As of 1st May 2015 Police Misconduct Hearings may be heard in public. There will be certain situations where it will be necessary and appropriate for all, or parts of, a police disciplinary or appeal hearing to be held in private. The senior officer or legally-qualified person chairing the panel will make this decision.
We will publish public Police Misconduct Hearings below. Applications to attend can be sent to our Professional Standards Department where they will be considered individually.
The publication of outcome notices from misconduct hearings will be made available to the public on this page for a period of 28 days.
No information at this time.
PC 5451 Timothy Hunt
South Wales Police held a special case hearing in Police HQ, Cowbridge Road, Bridgend at 9.30am on Thursday, 13th August concerning PC 5451 Timothy Hunt.
The hearing considered 13 allegations of Discreditable Conduct and Confidentiality which arose following his behaviour when on duty, sending a photograph of a sexual nature to another person and misuse of police computer systems.
The hearing, chaired by Chief Constable Matt Jukes, delivered the sanction of dismissal without notice.
PS 4559 Adam Reed and PC 1115 Jemma Dicks
Two South Wales Police officers who engaged in sexual activity while on duty have appeared before a misconduct hearing in Bridgend.
The hearing considered allegations against former Police Sergeant Adam Reed and Police Constable Jemma Dicks, who were both based in the force’s Eastern division and accused of breaching a number of Standards of Professional Behaviour.
PS Reed was accused of breaching three standards, namely those relating to Authority, Respect and Courtesy, Duties and Responsibilities and Discreditable Conduct.
PC Dicks was alleged to have breached the standards relating to Duties and Responsibilities and Discreditable Conduct.
An independent panel consisting of a legally qualified chair, a Superintendent and an independent panel member, considered the allegations during a public hearing.
It found all allegations against PS Reed and PC Dicks proven and that their actions amounted to gross misconduct.
PS Reed, who resigned from the force prior to the misconduct proceedings, was formally dismissed from the force.
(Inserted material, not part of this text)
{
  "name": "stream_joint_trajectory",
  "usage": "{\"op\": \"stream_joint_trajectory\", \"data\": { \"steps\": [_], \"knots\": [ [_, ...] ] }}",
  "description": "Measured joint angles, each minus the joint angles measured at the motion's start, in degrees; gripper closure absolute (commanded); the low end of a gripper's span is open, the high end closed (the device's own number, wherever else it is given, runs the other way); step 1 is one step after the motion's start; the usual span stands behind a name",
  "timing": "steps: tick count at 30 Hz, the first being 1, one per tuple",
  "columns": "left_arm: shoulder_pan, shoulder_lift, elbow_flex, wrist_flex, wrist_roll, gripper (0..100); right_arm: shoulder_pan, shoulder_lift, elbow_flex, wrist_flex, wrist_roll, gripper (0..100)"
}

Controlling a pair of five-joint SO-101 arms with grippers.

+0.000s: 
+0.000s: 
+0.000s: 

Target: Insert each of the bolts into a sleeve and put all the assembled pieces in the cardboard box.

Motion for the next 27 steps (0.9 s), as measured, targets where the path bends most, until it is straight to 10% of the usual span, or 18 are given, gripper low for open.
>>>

A referral will now be made to the College of Policing to prevent him returning to the profession.
PC Dicks, who has remained a serving officer albeit removed from frontline duties during the investigation, was given a final written warning.
The panel concluded that a final written warning was appropriate to “uphold proper professional standards and protect the public’s confidence in policing”. It also considered PC Dicks “conduct in the round, together with her early admissions and significant mitigation a lesser outcome than dismissal was the correct balance”. It did not consider that the conduct was incompatible with continuing to serve as a police officer as PC Dicks had never sought to lie or cover up her actions and had made frank admissions when asked. In these circumstances, the panel considered that there was a public interest in allowing this officer to continue to serve and dismissal would be disproportionate and unduly punitive.
Chief Superintendent Claire Evans, head of the South Wales Police Professional Standards Department, said: “All police officers pledge to uphold the Standards of Professional Behaviour and Codes of Ethics, and South Wales Police takes extremely seriously those who fail to do so.
“There is no question that former PS Reed and PC Dicks’ conduct fell far below the standards which are expected of them.
“The sanction of a Final Written Warning is an extremely serious outcome and will remain on the officer’s personal record for the next 18 months. South Wales Police employs almost 5,000 police officers and members of staff, who demonstrate the very highest levels of professional conduct and integrity at all times.
“Members of the public and the communities of South Wales should be reassured that the force’s Professional Standards Department takes any complaint or allegation relating to an individual’s conduct extremely seriously, as has been demonstrated here, and will always ensure that such matters are thoroughly investigated and that appropriate action is taken.”